Re: N-triple size from Thomas Lörtsch on 2024-01-26 (public-rdf-star-wg@w3.org from January 2024)

From: Thomas Lörtsch <tl@rat.io>
Date: Fri, 26 Jan 2024 12:51:54 +0100
To: Andy Seaborne <andy@apache.org>
Cc: RDF-star Working Group <public-rdf-star-wg@w3.org>
Message-Id: <668694AD-8993-41A7-A9D6-8B13A27D1ADB@rat.io>
> On 26. Jan 2024, at 12:17, Andy Seaborne <andy@apache.org> wrote:
> 
> 
> 
> On 25/01/2024 14:29, Thomas Lörtsch wrote:
>>> On 25. Jan 2024, at 14:42, Andy Seaborne <andy@apache.org> wrote:
>>> 
>>> 
>>> 
>>> On 25/01/2024 12:27, Thomas Lörtsch wrote:
>>>>> On 25. Jan 2024, at 12:22, Peter F. Patel-Schneider <pfpschneider@gmail.com> wrote:
>>>>> On 1/25/24 06:08, Andy Seaborne wrote:
>>>>>>> But what does it *mean*? Optimizations should only be applied after we know that it means what we want it to mean.
>>>>>> Agreed.
>>>>>> We can start with our goals. "bloat" has been used in two senses : "visual bloat" and "size bloat".
>>>> You’re forgetting "term bloat"…
>>>>>> Is the WG addressing the size bloat issue?
>>>> IMO it can’t be addressed in N-Triples, as N-Triples is per definition a strictly triple-based serialization, with pretty atomic terms
>>> 
>>> A bit more complicated than that, especially for annotation usage.
>>> 
>>> Both in-memory and persistent storage system largely share RDF terms that occur more than once in a graph, either as pointers or "node ids" which is at most 16 bytes, often 8. The term is not the whole of the strings and "rdf:subject" does not need to be repeated use of <http://www.w3.org/1999/02/22-rdf-syntax-ns#subject>.
>>> 
>>> The new term can be about the size of whatever a triple is which, with existing approaches of term dictionaries and compression, is quite small.
>> The topic was serialization to N-Triples, because that is argued to be a very important aspect because of machine readability, steram reasoning, etc. You now answer with aspects of storage, but that is completely orthogonal.

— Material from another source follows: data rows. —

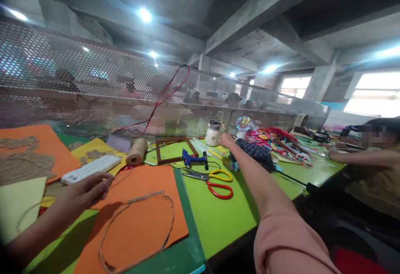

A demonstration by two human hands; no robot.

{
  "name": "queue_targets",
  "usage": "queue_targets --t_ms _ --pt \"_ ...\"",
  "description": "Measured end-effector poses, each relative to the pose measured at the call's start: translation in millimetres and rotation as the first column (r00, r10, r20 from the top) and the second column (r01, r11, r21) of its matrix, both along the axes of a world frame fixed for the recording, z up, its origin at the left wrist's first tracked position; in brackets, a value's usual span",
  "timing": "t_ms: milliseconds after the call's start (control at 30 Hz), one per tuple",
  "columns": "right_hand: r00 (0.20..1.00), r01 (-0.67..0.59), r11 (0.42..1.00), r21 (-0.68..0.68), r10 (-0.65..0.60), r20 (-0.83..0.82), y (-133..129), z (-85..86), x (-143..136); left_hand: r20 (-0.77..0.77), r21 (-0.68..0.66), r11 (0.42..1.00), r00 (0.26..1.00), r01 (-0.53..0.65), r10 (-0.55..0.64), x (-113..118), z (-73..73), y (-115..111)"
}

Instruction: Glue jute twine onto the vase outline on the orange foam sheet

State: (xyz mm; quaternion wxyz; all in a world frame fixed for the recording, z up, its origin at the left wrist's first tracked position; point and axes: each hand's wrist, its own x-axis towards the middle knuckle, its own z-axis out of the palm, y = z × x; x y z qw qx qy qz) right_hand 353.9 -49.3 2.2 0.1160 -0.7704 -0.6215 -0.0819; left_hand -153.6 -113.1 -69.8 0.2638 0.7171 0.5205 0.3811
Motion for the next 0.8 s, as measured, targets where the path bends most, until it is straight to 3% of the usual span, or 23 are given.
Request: queue_targets --t_ms 233,467,667,800 --pt "0.989 -0.133 0.981 -0.140 0.139 0.039 15 -39.4 -55 0.004 0.038 0.994 0.994 -0.106 0.106 -5 16.9 -8" --pt "0.945 -0.294 0.916 -0.273 0.322 0.063 13 -49.2 -115 0.070 -0.044 0.992 0.991 0.114 -0.111 -3 2.3 -2" --pt "0.942 -0.305 0.922 -0.239 0.329 0.067 -1 -67.1 -130 0.084 -0.030 0.992 0.990 0.119 -0.116 -2 4.0 -4" --pt "0.937 -0.349 0.927 -0.135 0.347 -0.037 -8 -61.3 -125 0.172 -0.072 0.995 0.984 0.069 -0.056 -1 8.8 -7"
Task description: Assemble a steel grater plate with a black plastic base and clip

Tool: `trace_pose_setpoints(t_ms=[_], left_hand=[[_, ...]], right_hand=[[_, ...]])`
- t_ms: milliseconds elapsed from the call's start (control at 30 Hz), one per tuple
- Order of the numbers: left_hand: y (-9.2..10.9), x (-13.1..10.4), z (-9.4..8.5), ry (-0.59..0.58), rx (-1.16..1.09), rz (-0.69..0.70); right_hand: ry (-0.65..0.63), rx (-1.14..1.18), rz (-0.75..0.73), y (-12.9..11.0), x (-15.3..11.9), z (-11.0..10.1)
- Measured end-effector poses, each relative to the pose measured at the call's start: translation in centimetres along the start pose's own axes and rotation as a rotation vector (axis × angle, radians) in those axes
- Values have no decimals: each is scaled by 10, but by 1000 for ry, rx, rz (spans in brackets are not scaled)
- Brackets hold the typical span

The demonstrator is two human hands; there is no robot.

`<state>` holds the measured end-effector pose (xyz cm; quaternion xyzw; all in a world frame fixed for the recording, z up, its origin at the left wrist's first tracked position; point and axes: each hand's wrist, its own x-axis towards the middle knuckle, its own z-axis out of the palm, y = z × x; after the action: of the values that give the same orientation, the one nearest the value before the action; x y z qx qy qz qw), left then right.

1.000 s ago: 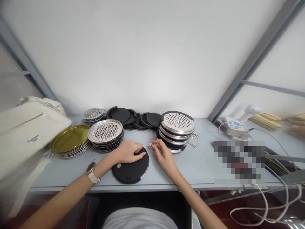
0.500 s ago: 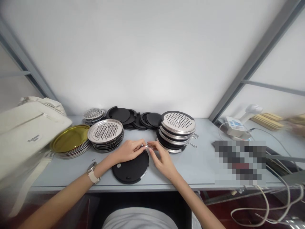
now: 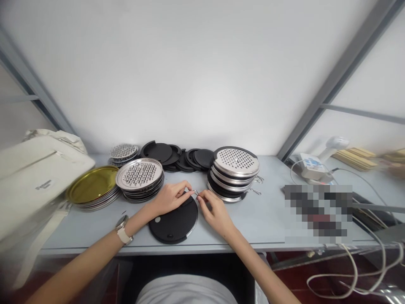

And now you change the subject of a new thread on streaming and continue a discussion of another thread. This is not helpful to discuss issues w.r.t. streaming. Especially you have pretty often argued that streaming is an important reason why the model of RDF needs to be extended with a new term type. In the mail that now has a good chance of being buried under this new topic I explain why I doubt that. Therefore I will resurrect that thread on streaming in a new mail, adding cognitive load on everybody.

> The size bloat issue is about number of triples. Point 2.

There is no point 2 in this mail. The interested reader may consult https://lists.w3.org/Archives/Public/public-rdf-star-wg/2024Jan/0159.html or https://lists.w3.org/Archives/Public/public-rdf-star-wg/2024Jan/0165.html

> N-triples files exist for a purpose - to publish data in an easy to consume machine readable format.

Exactly, and that is why triple bloat for involved constructs like reification may be considered a necessary burden. Besides, there’s still the option to include triple terms as syntactic sugar in a tbd N-triples-terms syntax.

> The receiver stores the data in a triple store so they don't have to parse it every time they want to use the data.

Right, and the receiver is free to optimize storage in any way it sees fit, especially since the discussed notion of wellformedness would allow it to indicate that it doesn’t support malformed reifications.. 


> On N-triples format:
> 
> I don't know what "term bloat" is specifically referring

It is referring to the introduction of new terms like the embedded/quoted/triple/descriptor term into the RDF model.

> but may the size of the descriptor term.

No, not my area of expertise.

> Compare like-for-like:
> 
> Yes, there is a large term in the document. (You can argue it's 3 terms in one term slot because it is a compound.)
> 
> The rdf:occurenceOf triple is one triple.
> 
> It replaces 3 triples in the "syntax" proposal and 4 in the "syntax+" proposal. 3 terms vs 9/13 terms used.
> 
> In terms of byte size, it is smaller than total bytes of the three reification triples - the URI for rdf:subject etc isn't written in the file.

That may well be but is an optimization that, as explained above, can be left to triple stores to decide if they want to implement it or not.

Thomas

>    Andy
>
Received on Friday, 26 January 2024 11:52:05 UTC